Em síntese: Não há como aprender direito sem que os alunos leiam… livros. Sim, livros- a-mancheias… e não resumos de livros ou livros orelhados. É lendo livros — e não os resumos de livros — que os candidatos conseguirão responder perguntas longas (sic) ou curtas (sic) do exame de Ordem. E saberão escolher a área na segunda fase. 

De todo modo, eis algumas observações sobre o que é e como pode(ria) ser o ensino jurídico. Por exemplo:

a) reformular as grades curriculares, dando ênfase às disciplinas formativas e não às meramente informativas;

b) quando me refiro à formação, quero dizer que, inclusive nas cadeiras de processo, deve o aluno compreender os acessos filosóficos ao processo de formação da prova; e estudar os paradigmas filosóficos que estão por trás dos procedimentos; estudar processo não é saber fazer petição (há modelos no Google…);

c) disciplinas formativas — filosofia do direito, introdução, etc — devem ser ministradas por professores com formação na área e não como biqueiros (quebradores de galho), que chegam na aula dizendo: regras é no tudo ou nada, princípios é na ponderação…;

d) as faculdades devem fazer um processo de seleção acerca de que tipo de bibliografia está sendo indicada pelo professor. Não estou aqui a pregar uma espécie de index sobre o que não deve ser lido; mas a coordenação ou os órgãos deliberativos do curso (colegiados de curso e núcleos docentes estruturantes) deveriam, no mínimo, estimular os professores das respectivas áreas a debater a literatura utilizada em aula.

e) é comum, nos dias atuais, mencionar a falta de “espírito crítico” (sic) por parte dos alunos. Pois é.
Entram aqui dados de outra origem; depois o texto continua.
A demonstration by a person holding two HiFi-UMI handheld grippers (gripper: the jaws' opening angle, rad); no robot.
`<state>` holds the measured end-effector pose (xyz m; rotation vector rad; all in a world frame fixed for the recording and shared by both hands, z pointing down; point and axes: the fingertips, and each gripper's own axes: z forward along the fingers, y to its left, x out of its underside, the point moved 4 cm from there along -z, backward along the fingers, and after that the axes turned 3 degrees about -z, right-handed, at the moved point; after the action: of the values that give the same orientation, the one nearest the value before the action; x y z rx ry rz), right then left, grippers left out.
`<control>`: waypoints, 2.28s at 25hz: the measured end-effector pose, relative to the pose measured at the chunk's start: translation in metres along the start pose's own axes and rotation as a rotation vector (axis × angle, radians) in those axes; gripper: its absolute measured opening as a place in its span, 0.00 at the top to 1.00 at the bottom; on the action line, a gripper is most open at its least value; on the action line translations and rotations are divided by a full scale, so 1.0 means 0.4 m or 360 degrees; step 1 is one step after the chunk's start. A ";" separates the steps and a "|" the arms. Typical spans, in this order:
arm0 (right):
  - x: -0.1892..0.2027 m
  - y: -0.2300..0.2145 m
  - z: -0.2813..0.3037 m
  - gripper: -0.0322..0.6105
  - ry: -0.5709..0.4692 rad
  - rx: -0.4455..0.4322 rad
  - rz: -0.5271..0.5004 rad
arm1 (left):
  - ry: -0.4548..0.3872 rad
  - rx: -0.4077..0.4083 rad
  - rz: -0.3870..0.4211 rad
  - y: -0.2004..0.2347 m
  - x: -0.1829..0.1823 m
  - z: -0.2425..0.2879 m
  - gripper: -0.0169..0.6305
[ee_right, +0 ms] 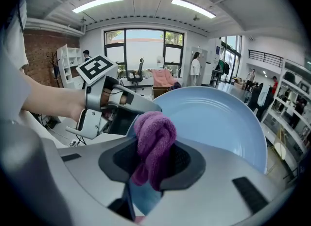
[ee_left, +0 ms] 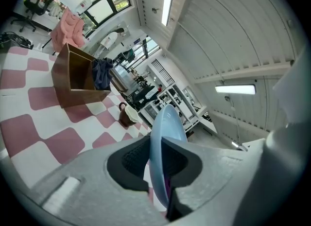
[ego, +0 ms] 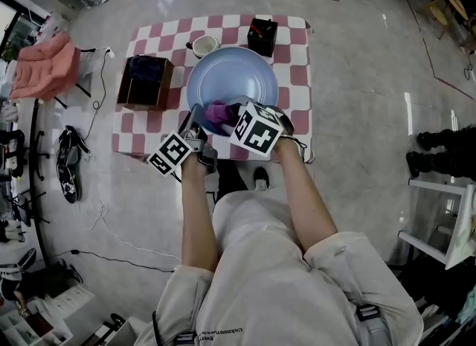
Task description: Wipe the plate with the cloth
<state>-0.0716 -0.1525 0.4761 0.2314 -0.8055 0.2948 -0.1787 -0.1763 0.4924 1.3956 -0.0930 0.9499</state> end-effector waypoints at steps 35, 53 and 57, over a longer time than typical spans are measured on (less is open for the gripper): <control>-0.095 -0.079 0.002 0.74 -0.0267 0.0623 0.0085 | 0.0135 -0.0008 0.0175 0.055 0.025 -0.166 0.90; 0.075 -0.149 -0.060 0.74 -0.0194 0.0797 0.0352 | -0.0042 -0.0318 -0.0099 0.169 0.063 -0.226 0.90; 0.130 -0.146 -0.075 0.74 -0.0135 0.0856 0.0426 | -0.0029 -0.0435 -0.0202 0.241 0.072 -0.210 0.90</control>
<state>0.0028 -0.1890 0.4892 0.6455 -0.8300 0.7593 -0.2580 -0.1014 0.5650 1.1440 -0.1411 0.7872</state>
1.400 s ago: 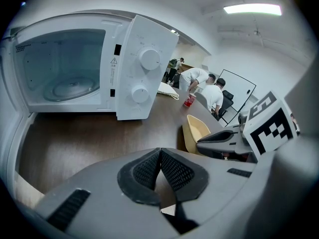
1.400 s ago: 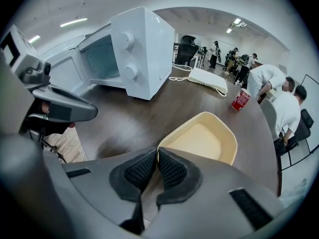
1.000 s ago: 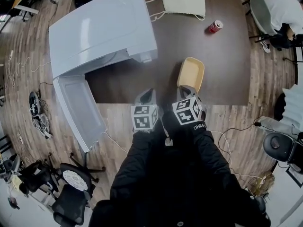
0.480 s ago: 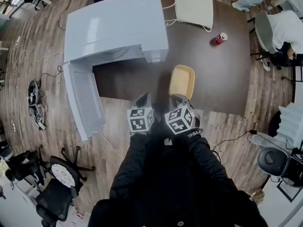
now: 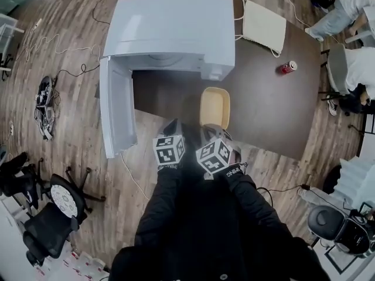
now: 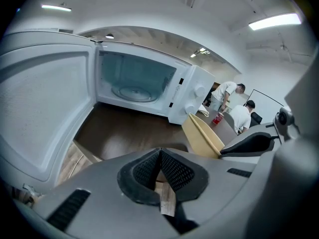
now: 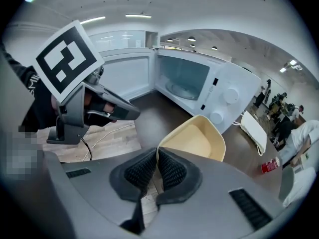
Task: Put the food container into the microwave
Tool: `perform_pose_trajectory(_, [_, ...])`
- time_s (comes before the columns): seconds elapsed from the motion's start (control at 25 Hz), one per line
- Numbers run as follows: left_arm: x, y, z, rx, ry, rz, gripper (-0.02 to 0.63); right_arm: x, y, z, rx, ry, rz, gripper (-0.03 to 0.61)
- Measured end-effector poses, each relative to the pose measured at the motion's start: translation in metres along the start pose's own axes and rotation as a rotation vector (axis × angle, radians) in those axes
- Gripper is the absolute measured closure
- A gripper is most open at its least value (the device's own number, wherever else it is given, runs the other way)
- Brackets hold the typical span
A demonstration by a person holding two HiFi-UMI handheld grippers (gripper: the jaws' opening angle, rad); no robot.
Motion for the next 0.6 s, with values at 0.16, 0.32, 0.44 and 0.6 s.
perform_pose_trajectory(0.16, [-0.007, -0.003, 0.022, -0.036, -0.036, -0.020, 0.580, 0.010, -0.015, 0.015, -0.055, -0.038, -0.009, 0.545])
perform_pose_trajectory(0.32, [-0.013, -0.006, 0.039, -0.070, -0.065, -0.034, 0.580, 0.016, -0.031, 0.022, -0.095, -0.064, -0.023, 0.545])
perform_pose_trajectory(0.44, [-0.018, -0.012, 0.049, -0.090, -0.079, -0.043, 0.580, 0.020, -0.046, 0.025, -0.125, -0.079, -0.028, 0.546])
perform_pose_trajectory(0.6, [-0.020, -0.020, 0.065, -0.109, -0.090, -0.051, 0.580, 0.028, -0.068, 0.032, -0.156, -0.098, -0.033, 0.546])
Point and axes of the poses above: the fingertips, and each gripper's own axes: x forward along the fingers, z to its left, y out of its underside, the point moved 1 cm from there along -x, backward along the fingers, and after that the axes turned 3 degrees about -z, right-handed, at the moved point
Mas, cabe perguntar: como cobrar algum tipo de postura investigativa por parte do discente se, na maioria dos casos, os professores colocam-se passivamente diante dos conteúdos que existem na literatura standard sobre o direito? Deve haver, no mínimo, uma recomendação por parte dos órgãos deliberativos no sentido de serem evitados compêndios pequeno-gnosiológicos, resumos-tipo-laje, resumões-tipo-gambiarra, plastificações-tipo-piscina, livros lato sensu “tipo-simplificado-mastigado-facilitado-twitado”;

f) de sua parte, o acadêmico de direito precisa também operar um processo de autoanálise para colocar em questão o tipo de atitude por ele assumida com relação à própria formação.
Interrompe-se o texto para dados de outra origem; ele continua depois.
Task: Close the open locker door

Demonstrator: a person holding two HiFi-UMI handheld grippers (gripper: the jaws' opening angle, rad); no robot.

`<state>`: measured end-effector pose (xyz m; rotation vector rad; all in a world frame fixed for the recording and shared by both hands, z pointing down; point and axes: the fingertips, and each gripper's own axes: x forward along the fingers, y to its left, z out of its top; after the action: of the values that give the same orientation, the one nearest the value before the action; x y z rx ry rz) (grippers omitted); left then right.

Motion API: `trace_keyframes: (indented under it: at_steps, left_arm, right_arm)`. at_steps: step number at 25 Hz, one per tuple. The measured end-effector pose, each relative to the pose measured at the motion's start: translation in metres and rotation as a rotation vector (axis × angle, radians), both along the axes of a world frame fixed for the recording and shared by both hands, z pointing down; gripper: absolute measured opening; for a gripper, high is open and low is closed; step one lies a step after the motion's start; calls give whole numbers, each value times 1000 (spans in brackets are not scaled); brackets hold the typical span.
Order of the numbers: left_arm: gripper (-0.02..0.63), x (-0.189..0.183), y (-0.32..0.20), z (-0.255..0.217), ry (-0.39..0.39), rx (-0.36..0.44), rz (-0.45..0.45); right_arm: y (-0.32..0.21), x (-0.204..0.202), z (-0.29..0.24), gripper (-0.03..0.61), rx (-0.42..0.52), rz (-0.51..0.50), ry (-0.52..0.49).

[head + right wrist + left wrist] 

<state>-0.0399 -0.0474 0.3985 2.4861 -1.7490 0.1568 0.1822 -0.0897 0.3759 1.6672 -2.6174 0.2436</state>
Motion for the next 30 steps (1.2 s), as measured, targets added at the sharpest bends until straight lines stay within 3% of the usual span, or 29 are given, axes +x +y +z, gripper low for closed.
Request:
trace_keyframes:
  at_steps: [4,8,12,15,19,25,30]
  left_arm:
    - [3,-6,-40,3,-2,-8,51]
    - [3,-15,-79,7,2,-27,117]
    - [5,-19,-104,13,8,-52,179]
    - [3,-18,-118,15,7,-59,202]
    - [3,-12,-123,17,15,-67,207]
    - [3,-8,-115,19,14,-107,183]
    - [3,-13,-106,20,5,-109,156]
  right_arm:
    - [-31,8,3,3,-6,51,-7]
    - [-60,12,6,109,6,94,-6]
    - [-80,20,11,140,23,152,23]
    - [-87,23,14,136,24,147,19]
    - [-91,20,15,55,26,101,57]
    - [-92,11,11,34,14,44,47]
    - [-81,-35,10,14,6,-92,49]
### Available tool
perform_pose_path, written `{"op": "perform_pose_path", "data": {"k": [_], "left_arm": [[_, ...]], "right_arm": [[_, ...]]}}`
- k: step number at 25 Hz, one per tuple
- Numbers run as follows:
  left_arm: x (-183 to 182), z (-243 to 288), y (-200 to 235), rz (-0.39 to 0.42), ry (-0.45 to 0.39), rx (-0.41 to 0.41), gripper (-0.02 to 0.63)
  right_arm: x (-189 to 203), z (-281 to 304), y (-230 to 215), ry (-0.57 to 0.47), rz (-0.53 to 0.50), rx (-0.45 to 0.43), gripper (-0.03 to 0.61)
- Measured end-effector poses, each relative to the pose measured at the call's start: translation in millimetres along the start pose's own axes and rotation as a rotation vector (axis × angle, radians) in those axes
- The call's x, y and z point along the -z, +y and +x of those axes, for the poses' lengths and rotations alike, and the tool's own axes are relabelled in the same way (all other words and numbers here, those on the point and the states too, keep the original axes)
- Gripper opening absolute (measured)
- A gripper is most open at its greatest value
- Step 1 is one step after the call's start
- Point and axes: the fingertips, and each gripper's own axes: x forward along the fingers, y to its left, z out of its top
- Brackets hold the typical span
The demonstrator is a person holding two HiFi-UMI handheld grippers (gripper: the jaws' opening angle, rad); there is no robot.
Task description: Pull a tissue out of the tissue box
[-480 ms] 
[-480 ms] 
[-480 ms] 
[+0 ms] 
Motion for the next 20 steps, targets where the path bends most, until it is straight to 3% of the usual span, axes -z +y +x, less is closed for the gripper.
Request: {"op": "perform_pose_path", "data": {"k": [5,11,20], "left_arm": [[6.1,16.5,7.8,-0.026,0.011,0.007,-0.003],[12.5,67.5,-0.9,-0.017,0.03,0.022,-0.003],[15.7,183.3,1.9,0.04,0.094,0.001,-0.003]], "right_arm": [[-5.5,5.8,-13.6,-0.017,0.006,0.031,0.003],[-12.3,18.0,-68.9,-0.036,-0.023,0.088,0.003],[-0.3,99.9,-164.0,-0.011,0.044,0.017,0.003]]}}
Nesse aspecto algumas questões são fundamentais:

f.1.) deve-se abandonar a postura do acadêmico-consumidor que se relaciona com a faculdade do mesmo modo que cuida de seus interesses nos supermercados ou no âmbito de uma mega store. Ora, a educação não é um bem de consumo. O que está em jogo aqui não é um produto estragado ou com mal funcionamento. É da própria formação que estamos falando.
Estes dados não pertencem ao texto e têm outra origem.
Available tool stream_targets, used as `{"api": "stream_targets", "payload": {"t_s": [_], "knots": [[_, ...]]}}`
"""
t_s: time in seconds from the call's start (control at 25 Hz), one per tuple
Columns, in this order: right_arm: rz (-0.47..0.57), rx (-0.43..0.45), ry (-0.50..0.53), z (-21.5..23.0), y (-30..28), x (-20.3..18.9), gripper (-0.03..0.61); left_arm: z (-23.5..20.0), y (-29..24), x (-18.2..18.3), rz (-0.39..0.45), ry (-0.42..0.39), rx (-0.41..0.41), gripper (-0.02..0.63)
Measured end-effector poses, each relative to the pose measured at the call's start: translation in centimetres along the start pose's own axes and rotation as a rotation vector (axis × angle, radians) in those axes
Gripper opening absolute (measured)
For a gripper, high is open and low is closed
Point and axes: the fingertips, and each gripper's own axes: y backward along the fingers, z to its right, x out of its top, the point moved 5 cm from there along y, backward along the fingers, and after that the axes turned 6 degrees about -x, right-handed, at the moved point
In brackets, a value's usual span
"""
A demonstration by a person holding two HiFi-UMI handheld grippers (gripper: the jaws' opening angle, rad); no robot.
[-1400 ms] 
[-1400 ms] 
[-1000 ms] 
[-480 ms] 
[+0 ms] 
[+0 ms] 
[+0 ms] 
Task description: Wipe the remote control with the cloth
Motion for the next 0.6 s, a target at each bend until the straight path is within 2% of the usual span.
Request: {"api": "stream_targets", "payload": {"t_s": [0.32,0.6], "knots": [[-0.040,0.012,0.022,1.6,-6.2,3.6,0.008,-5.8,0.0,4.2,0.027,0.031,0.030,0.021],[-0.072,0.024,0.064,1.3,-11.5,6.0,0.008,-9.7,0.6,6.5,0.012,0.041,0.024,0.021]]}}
f.2.) é preciso livrar-se das “muletas” utilizadas para apoiar algum tipo de deficiência na própria formação em algum elemento institucional. De se registrar: é claro que as demandas dos discentes por melhoras na infraestrutura do curso são salutares. Todavia, deficiências ou falhas institucionais não são motivos para, a priori, justificar gaps formativos. Exemplos: se na sua faculdade não existe pesquisa institucionalizada, procure um professor-mestre-ou-doutor que possa lhe orientar e busque financiamento de sua pesquisa em algum órgão de fomento à pesquisa; se sua faculdade não produz eventos científicos interessantes, tente viabilizá-los juntos aos órgãos de representação acadêmica (DA’s; CA’s, etc..). Não incentive showmícios pequeno-epistêmicos feitos por professores mais preocupados em vender seu “peixe” de cursinho. E incentive os alunos a, antes de frequentarem congressos, pesquisarem acerca do curriculum dos palestrantes.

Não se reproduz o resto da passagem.